Okay. That's fair. And then as far as what you said about the power and how the power might go up in the event that you have more events, part of the last patients being enrolled. Is that suggesting that the enrollment might go a little bit slower than you initially thought? Or, am I reading too much into it. I mean, I know you're trying to or when you did the original trial design, did you calibrate it so you would plan to get 160 events around the time of the last patient enrolled. Can you talk a little bit about that?

Yeah. I wouldn't have interpreted that, what we read today in the call is simply a point of clarification. It was exactly true before we started the trial, let's say, trial design point. And we just want to emphasize since we've gotten a number of the questions over the last few months that the trial may not necessarily be event-rate driven. So that you may end up with a lot more events than you need for a 90% power. And that just has to do with our agreement with the FDA and the SPA to not do the analysis until we've completed the enrollment of the last patient. It has nothing to do with anything ongoing with the trial, just clarifying the design and the requirements, of how the primary endpoint analysis gets conducted.

Okay. That's good. I understand it now. And then the minimum power effectively is 95% and it could be much greater.

The minimum power is 90% and it may well be much greater.

90%. Okay. And my final question, just quickly on 9090, might we see any data on that this year? And if so where?

What we said is we're not going to be at ASCO. And other than that, it's too early to say about other scientific meetings this year.

Okay. Great. Thanks a lot.

Our next question comes from the line of Robyn Karnauskas with Bear Stearns. Please proceed with your question.

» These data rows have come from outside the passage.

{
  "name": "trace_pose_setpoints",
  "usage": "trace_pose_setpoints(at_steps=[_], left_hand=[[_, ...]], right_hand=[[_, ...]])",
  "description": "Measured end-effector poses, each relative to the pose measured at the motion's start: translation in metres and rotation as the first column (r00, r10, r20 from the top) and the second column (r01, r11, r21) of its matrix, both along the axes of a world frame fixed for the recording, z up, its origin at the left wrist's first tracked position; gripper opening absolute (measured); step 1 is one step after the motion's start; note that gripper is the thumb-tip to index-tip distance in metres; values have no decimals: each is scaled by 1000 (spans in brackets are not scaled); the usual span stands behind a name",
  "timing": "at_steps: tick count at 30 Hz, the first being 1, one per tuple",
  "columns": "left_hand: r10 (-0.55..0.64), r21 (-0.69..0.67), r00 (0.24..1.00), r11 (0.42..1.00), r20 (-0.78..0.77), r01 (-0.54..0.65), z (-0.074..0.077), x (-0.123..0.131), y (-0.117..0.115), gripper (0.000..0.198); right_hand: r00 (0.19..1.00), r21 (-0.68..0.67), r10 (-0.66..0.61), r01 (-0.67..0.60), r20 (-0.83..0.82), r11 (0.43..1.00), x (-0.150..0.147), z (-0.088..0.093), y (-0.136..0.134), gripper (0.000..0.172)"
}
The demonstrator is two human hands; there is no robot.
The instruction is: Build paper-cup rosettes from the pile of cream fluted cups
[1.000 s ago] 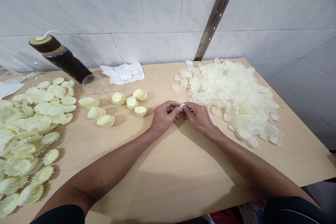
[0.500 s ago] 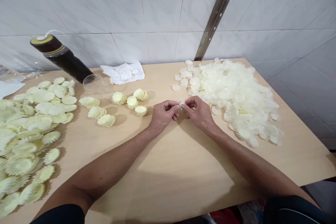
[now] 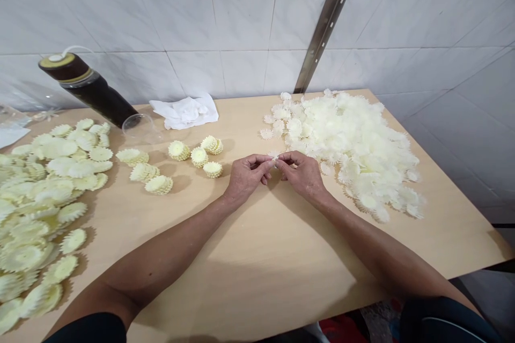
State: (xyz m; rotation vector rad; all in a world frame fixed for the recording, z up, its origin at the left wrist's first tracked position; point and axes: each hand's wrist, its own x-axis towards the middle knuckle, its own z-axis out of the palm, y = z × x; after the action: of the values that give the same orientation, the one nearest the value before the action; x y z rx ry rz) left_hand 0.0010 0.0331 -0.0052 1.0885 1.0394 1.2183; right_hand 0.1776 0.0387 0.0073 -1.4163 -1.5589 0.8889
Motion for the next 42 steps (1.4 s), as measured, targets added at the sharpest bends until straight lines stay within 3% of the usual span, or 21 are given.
trace_pose_setpoints(at_steps=[27,32,35,37,39,42], left_hand=[[39,-27,996,999,-76,-41,0,0,0,32],[67,8,992,998,-107,-67,-4,-1,1,32],[106,16,993,994,-57,-105,-6,-5,4,36],[85,-1,996,996,8,-85,-5,-7,6,40],[56,-22,996,998,72,-54,-4,-8,8,46],[18,-51,986,999,167,-9,-1,-8,10,51]], right_hand=[[976,255,-21,-36,218,966,-2,-11,-2,22],[952,354,-113,5,286,935,10,-7,7,21],[965,246,-179,130,191,960,23,3,15,26],[990,110,-138,133,38,985,28,8,17,35],[987,-5,-37,37,-158,999,30,12,18,42],[905,-141,71,-142,-420,980,29,17,15,47]])
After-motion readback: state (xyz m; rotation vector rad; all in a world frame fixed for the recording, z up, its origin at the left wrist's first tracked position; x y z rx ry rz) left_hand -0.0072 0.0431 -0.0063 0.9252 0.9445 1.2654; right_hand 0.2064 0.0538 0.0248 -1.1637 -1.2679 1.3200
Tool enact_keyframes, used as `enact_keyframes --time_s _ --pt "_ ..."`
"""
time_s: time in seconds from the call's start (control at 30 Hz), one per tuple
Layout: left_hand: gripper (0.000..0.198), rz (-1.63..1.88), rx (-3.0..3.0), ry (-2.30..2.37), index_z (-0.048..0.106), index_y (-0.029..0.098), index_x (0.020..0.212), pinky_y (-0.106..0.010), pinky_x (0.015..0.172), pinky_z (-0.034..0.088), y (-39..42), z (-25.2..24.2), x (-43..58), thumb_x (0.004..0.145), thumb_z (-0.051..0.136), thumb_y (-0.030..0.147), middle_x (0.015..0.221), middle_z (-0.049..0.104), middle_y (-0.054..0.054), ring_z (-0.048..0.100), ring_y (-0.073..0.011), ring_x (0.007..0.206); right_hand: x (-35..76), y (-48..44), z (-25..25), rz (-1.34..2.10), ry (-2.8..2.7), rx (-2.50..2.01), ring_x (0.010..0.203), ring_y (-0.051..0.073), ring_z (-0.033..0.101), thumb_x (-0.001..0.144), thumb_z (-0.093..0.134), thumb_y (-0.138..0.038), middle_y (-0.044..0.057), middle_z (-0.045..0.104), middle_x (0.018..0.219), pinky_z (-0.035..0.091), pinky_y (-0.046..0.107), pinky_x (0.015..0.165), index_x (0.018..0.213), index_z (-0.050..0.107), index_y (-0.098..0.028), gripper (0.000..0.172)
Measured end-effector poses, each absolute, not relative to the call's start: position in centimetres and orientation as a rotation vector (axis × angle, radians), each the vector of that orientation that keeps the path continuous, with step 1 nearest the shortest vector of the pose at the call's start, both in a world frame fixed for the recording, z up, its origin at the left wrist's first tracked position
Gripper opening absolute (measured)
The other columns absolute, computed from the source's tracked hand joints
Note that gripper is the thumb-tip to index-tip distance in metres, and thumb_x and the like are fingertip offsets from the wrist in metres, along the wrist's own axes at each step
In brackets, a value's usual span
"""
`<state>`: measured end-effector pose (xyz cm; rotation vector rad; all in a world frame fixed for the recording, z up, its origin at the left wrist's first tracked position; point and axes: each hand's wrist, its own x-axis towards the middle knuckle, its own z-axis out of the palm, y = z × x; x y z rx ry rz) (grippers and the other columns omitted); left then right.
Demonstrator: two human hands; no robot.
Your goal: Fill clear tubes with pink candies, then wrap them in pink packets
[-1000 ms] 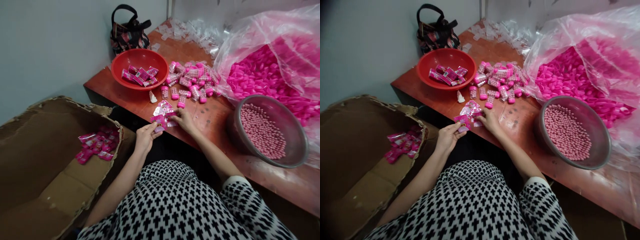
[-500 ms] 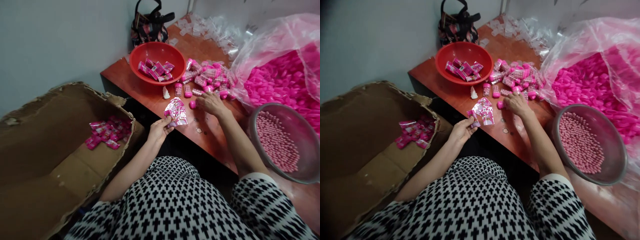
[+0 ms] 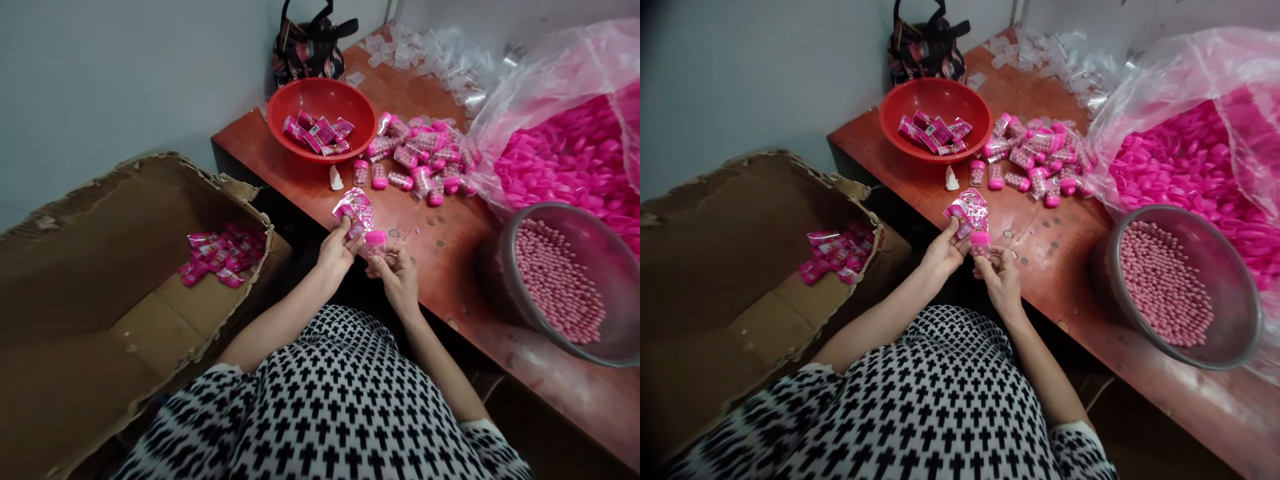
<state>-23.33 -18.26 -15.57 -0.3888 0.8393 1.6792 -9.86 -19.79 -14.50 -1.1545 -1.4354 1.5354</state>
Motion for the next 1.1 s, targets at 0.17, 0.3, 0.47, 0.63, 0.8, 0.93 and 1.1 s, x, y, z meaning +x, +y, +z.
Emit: enact_keyframes --time_s 0.17,0.3,0.47,0.63,0.8,0.93,1.1 --pt "0.021 1.691 -0.327 0.816 0.059 0.013 0.071 -0.02 0.057 0.047 -18.3 -15.0 -21.9 0.071 0.076 0.026 0.063 0.062 0.0 0.058 -0.0077 0.053 -10.6 -20.1 -15.8 1.528 -1.383 -1.146 0.059 0.012 0.066 0.077 0.067 -0.041 -0.001 0.07 0.082 0.059 0.027 0.057 0.096 0.051 -0.021 0.032" --pt "0.028 1.731 -0.187 0.851 0.058 0.013 0.069 -0.019 0.052 0.042 -18.5 -14.3 -21.3 0.063 0.081 0.028 0.059 0.06 0.002 0.054 -0.0062 0.049 -10.7 -19.9 -16.2 1.573 -1.28 -1.104 0.055 0.01 0.064 0.076 0.068 -0.039 -0.002 0.07 0.075 0.058 0.025 0.053 0.095 0.051 -0.02 0.031" --pt "0.037 1.69 0.109 0.894 0.059 0.012 0.071 -0.02 0.047 0.04 -18.9 -13.5 -21.5 0.055 0.084 0.034 0.057 0.059 0.003 0.052 -0.0071 0.046 -10.6 -19.4 -16.2 1.646 -1.231 -1.038 0.049 0.01 0.062 0.073 0.071 -0.037 -0.004 0.069 0.067 0.056 0.023 0.049 0.091 0.053 -0.02 0.031" --pt "0.038 1.604 0.29 0.928 0.06 0.011 0.07 -0.022 0.048 0.043 -19.2 -14.0 -22.0 0.053 0.085 0.035 0.056 0.06 0.002 0.053 -0.0086 0.045 -10.7 -19.3 -16.4 1.506 -1.282 -1.042 0.052 0.01 0.063 0.075 0.07 -0.037 -0.003 0.069 0.071 0.057 0.024 0.052 0.09 0.055 -0.019 0.028" --pt "0.035 1.532 0.284 0.961 0.06 0.01 0.063 -0.022 0.05 0.044 -19.2 -14.5 -22.3 0.054 0.084 0.034 0.055 0.06 0.0 0.054 -0.0087 0.048 -10.6 -19.1 -16.7 1.381 -1.356 -1.058 0.058 0.01 0.065 0.074 0.071 -0.034 -0.002 0.069 0.075 0.057 0.022 0.054 0.089 0.056 -0.019 0.026" --pt "0.033 1.486 0.34 1.015 0.062 0.01 0.06 -0.021 0.046 0.04 -19.1 -14.3 -22.5 0.054 0.083 0.033 0.053 0.058 0.0 0.051 -0.0069 0.045 -10.5 -18.6 -16.6 1.663 -1.222 -0.992 0.047 0.009 0.061 0.076 0.069 -0.035 -0.004 0.068 0.066 0.054 0.021 0.046 0.088 0.056 -0.019 0.025" --pt "0.029 1.519 0.369 1.063 0.063 0.009 0.06 -0.021 0.05 0.043 -19.2 -14.4 -22.2 0.057 0.081 0.032 0.056 0.06 -0.001 0.054 -0.0081 0.049 -10.7 -18.6 -16.4 1.586 -1.224 -1.017 0.047 0.008 0.061 0.073 0.072 -0.034 -0.004 0.068 0.067 0.054 0.02 0.047 0.086 0.055 -0.018 0.026"
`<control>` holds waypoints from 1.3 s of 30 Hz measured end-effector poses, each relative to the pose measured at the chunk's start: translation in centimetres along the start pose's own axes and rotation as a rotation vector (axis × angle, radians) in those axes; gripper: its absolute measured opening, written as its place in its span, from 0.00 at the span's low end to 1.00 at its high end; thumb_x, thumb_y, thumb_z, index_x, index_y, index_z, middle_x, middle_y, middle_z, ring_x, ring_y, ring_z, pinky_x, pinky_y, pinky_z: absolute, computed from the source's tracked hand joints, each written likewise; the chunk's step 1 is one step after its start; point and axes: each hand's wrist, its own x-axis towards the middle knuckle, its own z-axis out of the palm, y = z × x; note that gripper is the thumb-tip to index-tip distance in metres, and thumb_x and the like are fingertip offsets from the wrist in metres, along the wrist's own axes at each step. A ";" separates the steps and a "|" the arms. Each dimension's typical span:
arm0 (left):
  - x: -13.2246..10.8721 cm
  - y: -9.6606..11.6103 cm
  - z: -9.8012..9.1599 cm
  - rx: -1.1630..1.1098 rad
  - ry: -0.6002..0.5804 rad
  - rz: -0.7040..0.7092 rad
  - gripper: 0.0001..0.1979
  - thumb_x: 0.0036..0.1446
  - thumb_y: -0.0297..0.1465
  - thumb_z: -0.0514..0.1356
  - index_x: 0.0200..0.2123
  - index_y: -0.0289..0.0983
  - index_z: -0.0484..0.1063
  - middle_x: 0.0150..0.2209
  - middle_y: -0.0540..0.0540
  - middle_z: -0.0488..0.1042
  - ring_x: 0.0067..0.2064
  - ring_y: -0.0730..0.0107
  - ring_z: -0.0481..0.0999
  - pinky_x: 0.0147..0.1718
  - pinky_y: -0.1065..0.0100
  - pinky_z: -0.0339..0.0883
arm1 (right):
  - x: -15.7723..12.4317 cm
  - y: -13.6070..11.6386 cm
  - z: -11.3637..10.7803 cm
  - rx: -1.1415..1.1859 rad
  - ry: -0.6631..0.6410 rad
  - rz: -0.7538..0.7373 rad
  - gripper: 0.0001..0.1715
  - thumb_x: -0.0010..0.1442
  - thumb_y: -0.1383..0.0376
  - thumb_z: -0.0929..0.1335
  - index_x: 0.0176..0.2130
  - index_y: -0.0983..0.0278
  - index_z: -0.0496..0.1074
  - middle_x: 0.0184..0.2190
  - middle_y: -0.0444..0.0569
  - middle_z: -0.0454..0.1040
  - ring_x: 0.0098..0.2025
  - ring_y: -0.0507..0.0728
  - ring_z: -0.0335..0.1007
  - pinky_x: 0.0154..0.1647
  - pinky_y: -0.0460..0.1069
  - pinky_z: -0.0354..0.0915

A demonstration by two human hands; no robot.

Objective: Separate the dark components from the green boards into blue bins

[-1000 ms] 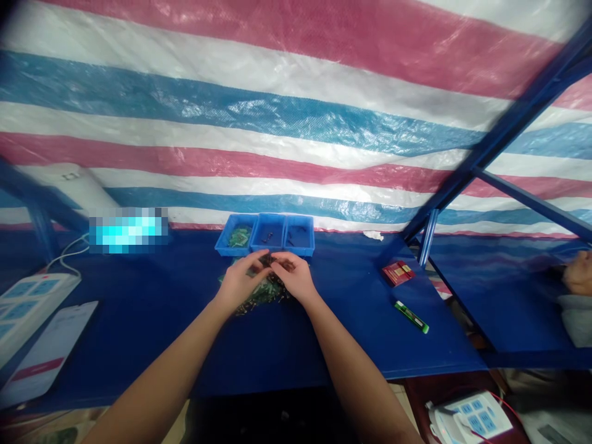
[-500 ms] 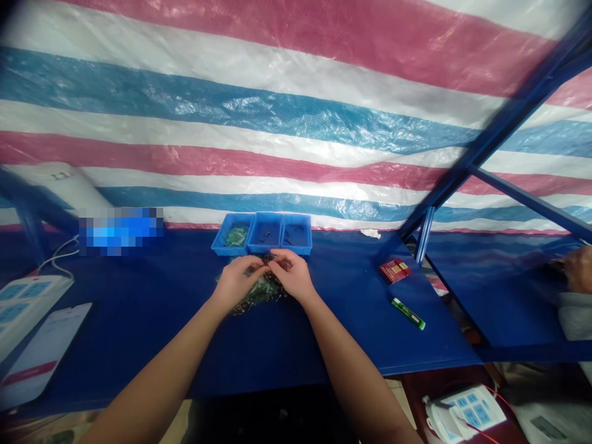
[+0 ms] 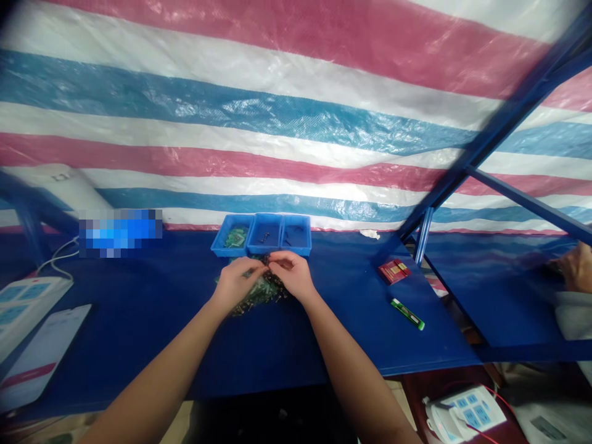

Hi, guys. Thanks for taking my question. A lot of my questions have already been answered, but a few. I guess with the enrollment, I had to go back and belabor this point again. So if most of your sites are online, do you expect enrollments are going to speed up or just slowdown dramatically? If you've gotten most of the sites online, I see most high enrollment sites online.

It generally needs trials. It's kind of a hockey stick at enrollment. You start off with a relatively low rate and it ramps up as sites get initiated, as they get more familiar with the drug as awareness grows around the world for the program. So, it's almost always a hockey stick.

Okay. And then, are you planning on doing a separate study looking at any biomarker analysis, just to see if maybe there is a subpopulation or this drug might be most efficacious?

That's another suggestion that investigators have come to us with for many different reasons, looking both at patients that are most likely to respond, but also to try and separate the effect of the potential immune component from other potential effect. So that is something that is also in our list of things to look at.

Okay. My final question is regarding, again you've addressed that FDA has mentioned that PFS is probably sufficient for filing. Just wondering if there has been any update on that, or if you expect any update from the FDA and what their requirements are for PFS or having overall survival data included in the package?

No, there haven't been any updates or communications since we started on this subject to the end point since we started the trial. We think the FDA has been very clear and consistent on PFS over the past several years.

Okay, great. Thanks.

Okay. Thank you everybody for joining us today, and that ends our call. Operator?

This concludes today's teleconference. You may disconnect your lines at this time. Thank you for your participation.